# Work item
Considering every line below, count those with the word "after" and give only the result.
[Start of Attachment]
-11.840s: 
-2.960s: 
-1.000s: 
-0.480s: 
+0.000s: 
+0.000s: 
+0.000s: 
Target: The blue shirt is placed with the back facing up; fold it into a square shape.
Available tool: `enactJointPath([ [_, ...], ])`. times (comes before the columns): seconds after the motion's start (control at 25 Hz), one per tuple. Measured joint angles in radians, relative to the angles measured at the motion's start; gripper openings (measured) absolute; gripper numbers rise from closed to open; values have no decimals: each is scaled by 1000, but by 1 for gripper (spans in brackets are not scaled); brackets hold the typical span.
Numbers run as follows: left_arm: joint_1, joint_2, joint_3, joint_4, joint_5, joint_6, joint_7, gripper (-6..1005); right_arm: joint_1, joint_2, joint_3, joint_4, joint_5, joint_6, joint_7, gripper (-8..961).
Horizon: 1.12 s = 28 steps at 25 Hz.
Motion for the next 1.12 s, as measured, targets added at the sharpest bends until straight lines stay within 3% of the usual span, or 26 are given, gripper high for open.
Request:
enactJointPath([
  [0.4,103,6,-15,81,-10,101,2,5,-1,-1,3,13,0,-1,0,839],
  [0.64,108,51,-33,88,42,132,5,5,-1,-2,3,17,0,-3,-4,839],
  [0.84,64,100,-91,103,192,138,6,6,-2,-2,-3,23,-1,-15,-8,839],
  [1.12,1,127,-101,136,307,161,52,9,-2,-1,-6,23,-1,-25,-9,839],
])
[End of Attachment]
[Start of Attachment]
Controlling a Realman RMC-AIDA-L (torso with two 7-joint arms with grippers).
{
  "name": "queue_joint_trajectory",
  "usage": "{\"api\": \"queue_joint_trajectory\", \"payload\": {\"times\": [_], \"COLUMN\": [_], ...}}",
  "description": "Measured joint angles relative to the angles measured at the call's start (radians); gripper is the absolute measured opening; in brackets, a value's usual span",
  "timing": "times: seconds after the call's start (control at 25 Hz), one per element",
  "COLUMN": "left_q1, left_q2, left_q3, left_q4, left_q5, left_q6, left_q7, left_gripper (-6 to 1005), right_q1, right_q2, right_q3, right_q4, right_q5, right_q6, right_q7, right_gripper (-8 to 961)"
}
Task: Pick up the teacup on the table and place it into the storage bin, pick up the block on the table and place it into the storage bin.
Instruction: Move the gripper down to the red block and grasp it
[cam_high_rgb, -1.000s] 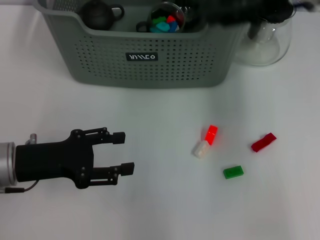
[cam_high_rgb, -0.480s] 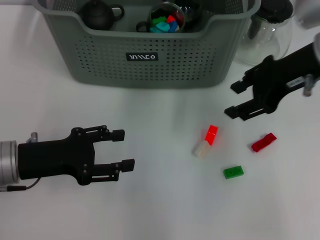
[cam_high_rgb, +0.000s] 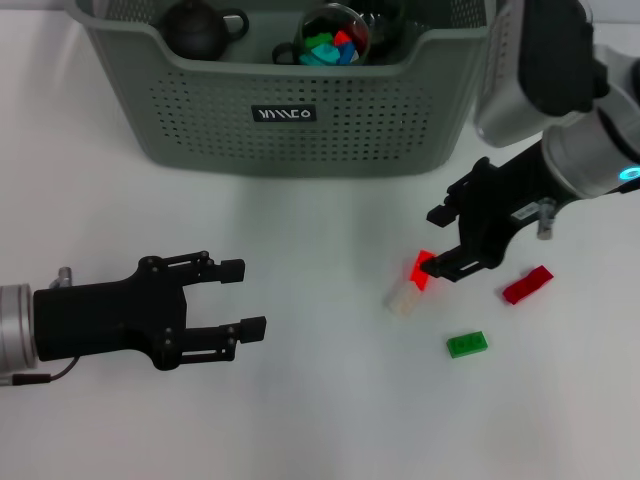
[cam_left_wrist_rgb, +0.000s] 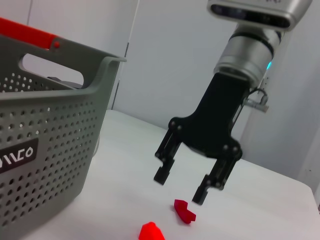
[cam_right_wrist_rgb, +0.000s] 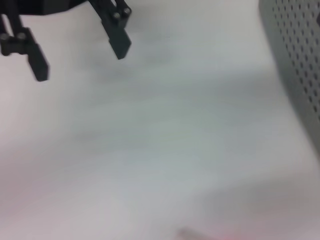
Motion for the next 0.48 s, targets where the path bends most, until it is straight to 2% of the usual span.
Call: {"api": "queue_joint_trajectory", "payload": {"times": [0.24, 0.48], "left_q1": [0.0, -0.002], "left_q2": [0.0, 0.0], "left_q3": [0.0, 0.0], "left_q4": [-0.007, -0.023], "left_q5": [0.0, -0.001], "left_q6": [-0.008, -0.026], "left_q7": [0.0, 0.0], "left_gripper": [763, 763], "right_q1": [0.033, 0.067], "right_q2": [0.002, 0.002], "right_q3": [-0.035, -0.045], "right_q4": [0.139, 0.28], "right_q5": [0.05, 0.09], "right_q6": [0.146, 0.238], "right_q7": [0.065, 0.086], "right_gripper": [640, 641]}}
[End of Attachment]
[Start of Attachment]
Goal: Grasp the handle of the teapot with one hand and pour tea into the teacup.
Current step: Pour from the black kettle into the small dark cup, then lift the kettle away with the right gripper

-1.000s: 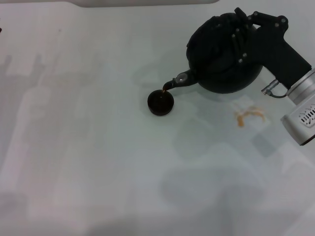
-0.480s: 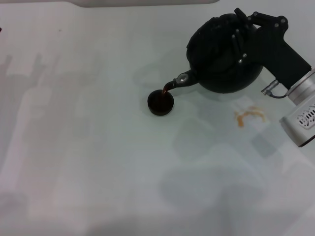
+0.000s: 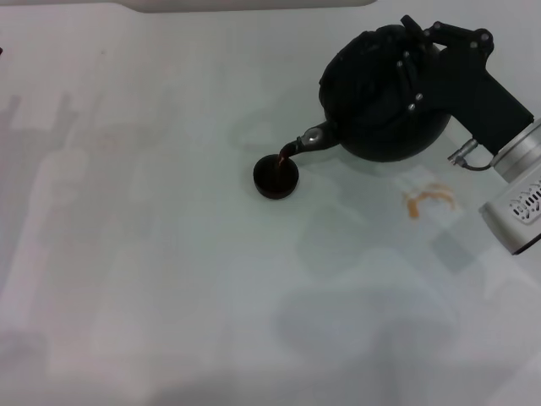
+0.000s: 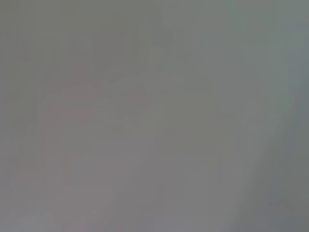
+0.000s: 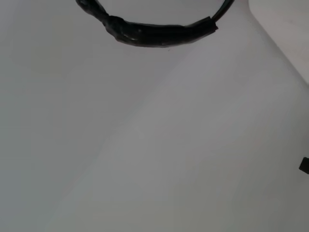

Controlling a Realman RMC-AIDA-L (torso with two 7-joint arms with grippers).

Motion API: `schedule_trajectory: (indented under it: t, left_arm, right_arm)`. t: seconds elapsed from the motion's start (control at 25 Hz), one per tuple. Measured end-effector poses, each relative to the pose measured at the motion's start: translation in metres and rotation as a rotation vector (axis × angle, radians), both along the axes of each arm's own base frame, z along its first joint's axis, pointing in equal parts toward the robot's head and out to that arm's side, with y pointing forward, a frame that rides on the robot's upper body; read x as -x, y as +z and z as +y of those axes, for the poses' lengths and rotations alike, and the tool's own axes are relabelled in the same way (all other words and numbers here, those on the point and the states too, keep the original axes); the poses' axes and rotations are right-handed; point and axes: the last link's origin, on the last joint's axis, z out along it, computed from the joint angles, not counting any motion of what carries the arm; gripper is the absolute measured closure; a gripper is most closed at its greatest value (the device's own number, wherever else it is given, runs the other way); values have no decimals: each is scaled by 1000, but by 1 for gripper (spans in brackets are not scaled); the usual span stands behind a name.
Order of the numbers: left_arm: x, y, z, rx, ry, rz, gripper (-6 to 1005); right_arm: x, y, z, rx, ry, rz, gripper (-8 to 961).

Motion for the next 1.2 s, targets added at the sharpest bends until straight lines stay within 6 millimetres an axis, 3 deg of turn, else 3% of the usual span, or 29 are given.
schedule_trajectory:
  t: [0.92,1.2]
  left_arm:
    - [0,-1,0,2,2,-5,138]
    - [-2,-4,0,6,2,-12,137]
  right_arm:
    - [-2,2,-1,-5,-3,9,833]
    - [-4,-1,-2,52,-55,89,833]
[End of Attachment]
# Worked solution
2